Les minutes de la Fed ont été plus dures que la décision elle-même, mais cela n’a pas aidé le dollar

Le dollar a continué de s’affaiblir face aux actifs risqués hier après que le US Treasury a annoncé qu’il allait au minimum doubler la taille de son programme de rachat de dette.

Cependant, le compte rendu publié de la réunion du FOMC de juillet a montré qu’un débat beaucoup plus tendu se cachait derrière la décision officiellement calme de maintenir le taux directeur. Neuf participants ont soutenu le maintien de la fourchette de taux à 3,50–3,75 %, tandis que trois membres — Hammack, Kashkari et Logan — ont exprimé leur désaccord et voté en faveur d’une hausse de 25 points de base.

Ce qui importait le plus pour le marché n’était pas tant le décompte des voix que la formulation reflétant la rhétorique de la majorité. De nombreux participants ont estimé qu’un nouveau resserrement serait probablement nécessaire si l’inflation ne commençait pas à diminuer de manière durable. Il s’agit d’une position sensiblement plus ferme que ne le laissait entendre la décision elle-même et qui implique que la pause de juillet a davantage constitué un report qu’un refus de resserrer.
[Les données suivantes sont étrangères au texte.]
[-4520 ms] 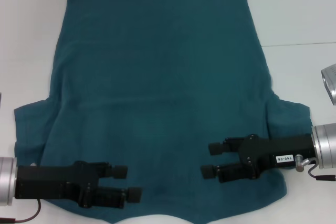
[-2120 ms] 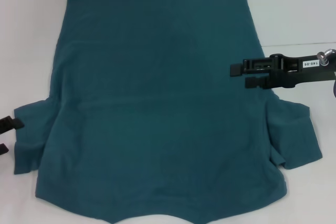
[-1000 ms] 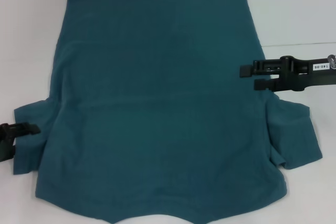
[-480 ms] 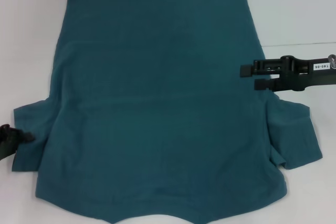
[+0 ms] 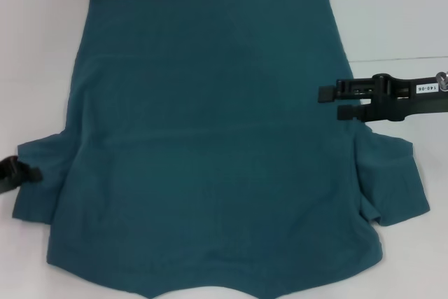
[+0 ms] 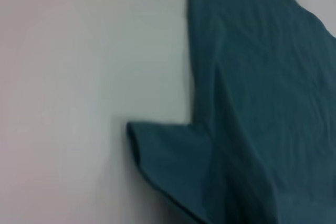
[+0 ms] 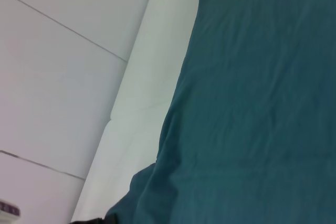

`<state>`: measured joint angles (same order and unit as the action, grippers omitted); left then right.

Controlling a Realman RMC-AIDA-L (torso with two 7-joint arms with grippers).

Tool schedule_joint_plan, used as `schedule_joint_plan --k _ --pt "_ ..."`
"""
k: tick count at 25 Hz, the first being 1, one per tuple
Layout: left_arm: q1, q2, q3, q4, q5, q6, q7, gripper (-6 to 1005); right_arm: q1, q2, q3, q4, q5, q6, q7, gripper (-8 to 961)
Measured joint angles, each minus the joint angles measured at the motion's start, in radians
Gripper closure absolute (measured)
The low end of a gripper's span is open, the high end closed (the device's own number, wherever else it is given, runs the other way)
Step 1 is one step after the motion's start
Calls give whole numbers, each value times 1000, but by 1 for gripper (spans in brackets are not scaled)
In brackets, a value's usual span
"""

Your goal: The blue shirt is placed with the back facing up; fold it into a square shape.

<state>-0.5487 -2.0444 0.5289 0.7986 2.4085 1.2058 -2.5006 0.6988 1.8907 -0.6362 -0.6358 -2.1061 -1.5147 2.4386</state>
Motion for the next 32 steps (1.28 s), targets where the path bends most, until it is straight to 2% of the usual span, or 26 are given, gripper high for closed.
schedule_joint_plan --k 6,17,24,32 --pt "-2 -4 37 83 10 0 -7 984 2 1 1 1 0 -9 2 70" --pt "-22 0 76 155 148 -58 15 984 -2 1 1 1 0 -11 4 71" --pt "-57 10 77 173 236 -52 5 984 -1 -1 1 1 0 -10 4 71" --pt "-68 18 77 235 261 -9 -12 985 2 -1 1 1 0 -10 4 70"
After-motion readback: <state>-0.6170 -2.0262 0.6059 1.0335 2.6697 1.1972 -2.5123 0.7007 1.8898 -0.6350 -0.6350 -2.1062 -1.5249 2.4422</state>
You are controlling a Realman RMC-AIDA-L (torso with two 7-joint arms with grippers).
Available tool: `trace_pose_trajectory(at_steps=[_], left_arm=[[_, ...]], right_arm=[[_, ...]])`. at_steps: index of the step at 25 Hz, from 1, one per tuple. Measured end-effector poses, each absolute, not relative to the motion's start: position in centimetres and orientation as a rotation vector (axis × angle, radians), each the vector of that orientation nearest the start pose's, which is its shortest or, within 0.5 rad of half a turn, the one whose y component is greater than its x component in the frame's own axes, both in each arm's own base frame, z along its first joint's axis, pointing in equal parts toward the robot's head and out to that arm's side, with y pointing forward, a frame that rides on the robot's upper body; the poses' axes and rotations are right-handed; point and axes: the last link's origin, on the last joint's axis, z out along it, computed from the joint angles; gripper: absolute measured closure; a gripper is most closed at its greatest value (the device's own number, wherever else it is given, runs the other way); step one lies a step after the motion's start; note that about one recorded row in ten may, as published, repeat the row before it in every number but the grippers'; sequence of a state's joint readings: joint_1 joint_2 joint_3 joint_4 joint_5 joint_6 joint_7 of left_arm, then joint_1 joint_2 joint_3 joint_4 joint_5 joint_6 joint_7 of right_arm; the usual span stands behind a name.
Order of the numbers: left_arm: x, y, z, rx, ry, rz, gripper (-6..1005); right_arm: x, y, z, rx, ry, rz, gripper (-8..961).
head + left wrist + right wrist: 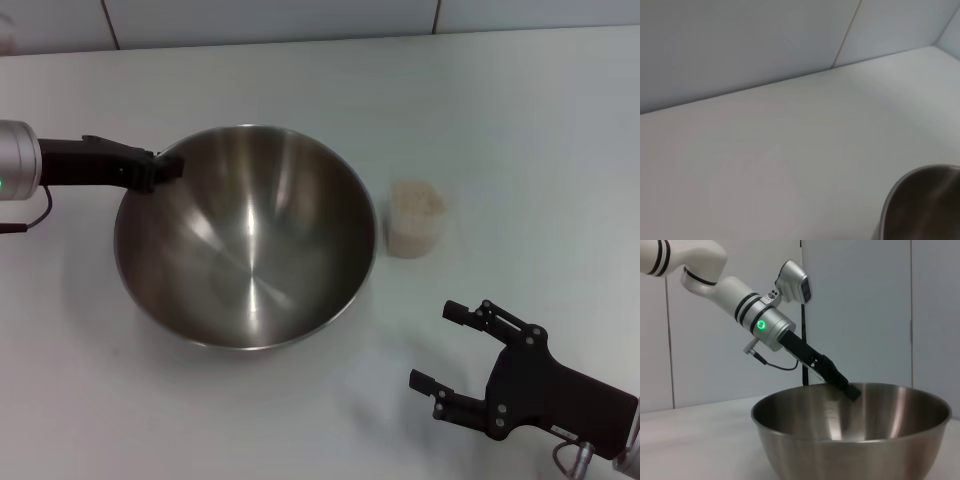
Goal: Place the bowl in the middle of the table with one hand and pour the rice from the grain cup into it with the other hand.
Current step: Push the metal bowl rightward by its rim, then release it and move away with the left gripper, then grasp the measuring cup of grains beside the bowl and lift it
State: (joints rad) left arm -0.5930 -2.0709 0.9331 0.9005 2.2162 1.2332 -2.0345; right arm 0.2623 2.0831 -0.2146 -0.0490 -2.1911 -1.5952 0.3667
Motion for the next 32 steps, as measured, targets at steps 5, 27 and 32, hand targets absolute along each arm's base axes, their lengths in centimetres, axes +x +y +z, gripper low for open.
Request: trace_pose_trajectory(at_steps=[5,27,32], left_arm=[[-24.9,39.0,1.1,-2.500,-0.999,-0.225,953],[-24.9,35.0,7.5,-2.463,-0.525,-0.443,394],[-28.0,31.3,8.3,-2.426,-0.343,-0.533,302]], right_arm=[[32.1,18.9,-7.2,-2.432,0.325,0.879,112],[32.2,19.2,-7.1,-2.395,0.339,0.877,112],[33.0,20.6,-6.0,-2.195,0.427,0.861,112]])
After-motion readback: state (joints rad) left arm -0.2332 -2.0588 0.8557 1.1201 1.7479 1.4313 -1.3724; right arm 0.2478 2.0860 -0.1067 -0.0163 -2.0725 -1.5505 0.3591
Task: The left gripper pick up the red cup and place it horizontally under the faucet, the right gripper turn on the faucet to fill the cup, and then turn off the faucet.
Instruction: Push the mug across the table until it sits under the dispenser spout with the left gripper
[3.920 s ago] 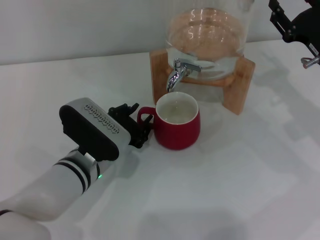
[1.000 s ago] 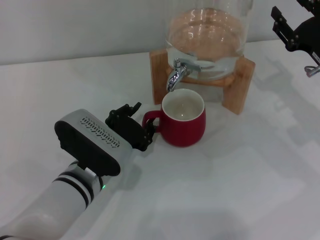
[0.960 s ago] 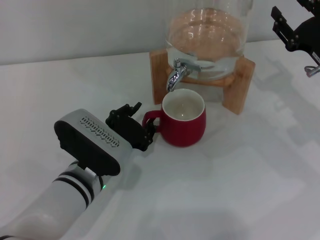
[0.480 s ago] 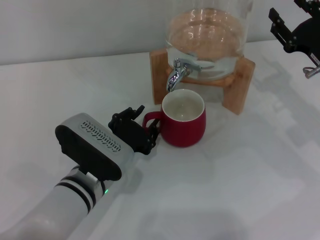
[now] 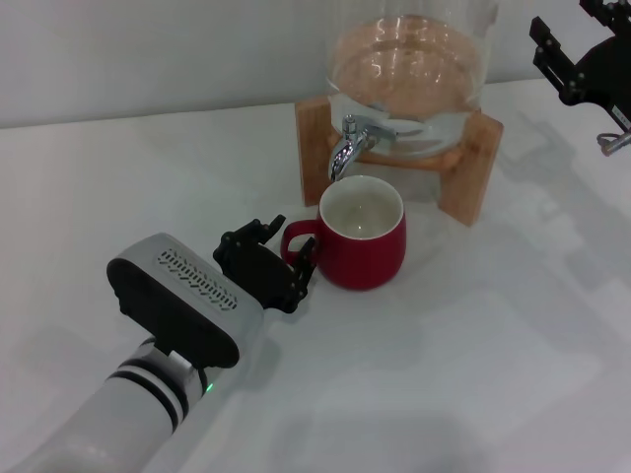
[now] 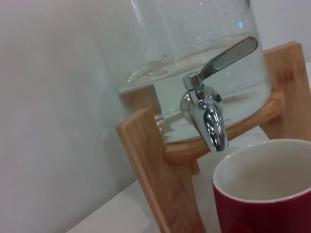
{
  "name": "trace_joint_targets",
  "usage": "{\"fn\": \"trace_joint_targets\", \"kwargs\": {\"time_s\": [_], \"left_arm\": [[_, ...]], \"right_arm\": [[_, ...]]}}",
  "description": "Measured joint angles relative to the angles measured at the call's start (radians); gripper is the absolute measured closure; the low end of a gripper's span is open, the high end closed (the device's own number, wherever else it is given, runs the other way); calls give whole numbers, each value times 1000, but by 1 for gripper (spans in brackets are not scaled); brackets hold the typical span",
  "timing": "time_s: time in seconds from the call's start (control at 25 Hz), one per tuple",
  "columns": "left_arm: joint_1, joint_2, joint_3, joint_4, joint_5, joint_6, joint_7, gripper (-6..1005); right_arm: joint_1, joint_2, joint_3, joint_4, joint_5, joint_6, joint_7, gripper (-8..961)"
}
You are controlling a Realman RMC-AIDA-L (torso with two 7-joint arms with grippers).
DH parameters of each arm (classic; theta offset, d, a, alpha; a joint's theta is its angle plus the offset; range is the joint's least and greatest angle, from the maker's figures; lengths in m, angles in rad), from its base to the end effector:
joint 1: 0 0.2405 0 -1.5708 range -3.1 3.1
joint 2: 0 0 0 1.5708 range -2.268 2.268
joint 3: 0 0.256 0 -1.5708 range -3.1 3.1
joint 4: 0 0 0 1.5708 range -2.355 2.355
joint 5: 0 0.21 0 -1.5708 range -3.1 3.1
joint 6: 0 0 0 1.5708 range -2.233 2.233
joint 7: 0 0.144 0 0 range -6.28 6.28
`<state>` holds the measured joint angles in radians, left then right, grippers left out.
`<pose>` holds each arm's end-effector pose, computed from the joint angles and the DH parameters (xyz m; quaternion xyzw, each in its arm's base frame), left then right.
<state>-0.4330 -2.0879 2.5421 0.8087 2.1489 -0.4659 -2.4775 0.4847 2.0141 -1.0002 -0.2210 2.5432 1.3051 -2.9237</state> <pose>-0.1977 0.3081 -0.1558 -0.8966 -0.0723 -0.1360 0.4153 0.3019 0.3650 0.0594 -0.7200 0.0438 0.3164 0.6161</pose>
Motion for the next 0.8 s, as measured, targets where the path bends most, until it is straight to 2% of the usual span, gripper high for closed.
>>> {"fn": "trace_joint_targets", "kwargs": {"time_s": [0.8], "left_arm": [[42,-1,0,30,0,1,64,578]], "right_arm": [[-4,0,0,0,-8,-9,0,320]]}}
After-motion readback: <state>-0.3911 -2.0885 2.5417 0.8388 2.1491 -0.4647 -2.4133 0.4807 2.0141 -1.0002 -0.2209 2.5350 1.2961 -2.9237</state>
Les dissidents ont raisonné dans une optique préventive. Plusieurs partisans d’une hausse ont affirmé qu’un resserrement immédiat aiderait à éviter la nécessité de mesures plus importantes par la suite. Cette vision fait écho aux déclarations publiques ultérieures de la présidente de la Fed de Cleveland, Beth Hammack, qui a souligné qu’un seul mouvement de 25 pb aurait probablement peu d’effet immédiat sur l’économie et qu’une série de hausses constituait plus vraisemblablement l’objet des discussions.

L’évaluation de la nature de l’inflation dans les minutes était également préoccupante. Plusieurs participants ont noté que les hausses de prix au cours de l’année écoulée avaient été généralisées à l’ensemble des catégories de biens et de services. La Fed a relié ces pressions à quatre facteurs simultanés : les droits de douane, l’énergie, le conflit au Moyen-Orient et la demande tirée par l’investissement dans l’IA. Reconnaître le caractère généralisé de l’inflation est important, car cela affaiblit l’argument selon lequel les pressions actuelles sur les prix seraient purement externes et temporaires.

L’observation concernant les conditions financières mérite une attention particulière. Certains participants ont indiqué que les conditions s’étaient resserrées du fait de la forte croissance économique et des anticipations de marché, ce qui signifie que la Fed pourrait adopter une posture plus restrictive même sans prendre de nouvelles mesures actives. En d’autres termes, le marché fait en partie le travail de la Fed en poussant les rendements à la hausse, ce qui laisse au Comité une marge supplémentaire pour attendre.

Presque tous les membres du comité ont convenu de conserver dans le communiqué la formulation selon laquelle la Fed veillera à « assurer la stabilité des prix ». L’unanimité sur cet objectif, malgré les désaccords concernant le taux des fed funds, montre que la division portait sur le calendrier et les moyens, non sur les buts.

Le tableau économique dressé dans les minutes reste favorable. Le marché du travail est stable, le chômage avoisine 4,2 %, et l’emploi progresse à un rythme globalement aligné sur l’augmentation de la population active. L’économie continue de croître à un rythme régulier, l’investissement dans l’IA, la consommation des ménages et la progression de la productivité étant cités comme principaux moteurs. Le scénario de référence pour l’inflation a peu évolué par rapport à juin, tandis que les perspectives économiques ont été légèrement révisées à la baisse.

Une proposition institutionnelle notable émanant du président a été évoquée : Kevin Warsh a suggéré d’examiner une réduction du nombre de réunions programmées de la Fed, de huit à six par an. Aucune décision n’a été prise et le calendrier des réunions pour le reste de 2026 ne sera pas modifié. Cette proposition s’inscrit dans le programme plus large de Warsh visant à restructurer le fonctionnement de la Fed, incluant un recul par rapport au pilotage direct des marchés et la création de cinq groupes de travail chargés de revoir les approches de politique monétaire. Moins de réunions signifierait moins d’occasions de spéculation entre les décisions — mais aussi une moindre flexibilité pour répondre à des conditions qui évoluent rapidement.

Cependant, comme indiqué plus haut, le dollar a ignoré le ton restrictif de la Fed et a continué de baisser après les annonces du Trésor, que de nombreux intervenants de marché ont interprétées comme un assouplissement quantitatif implicite.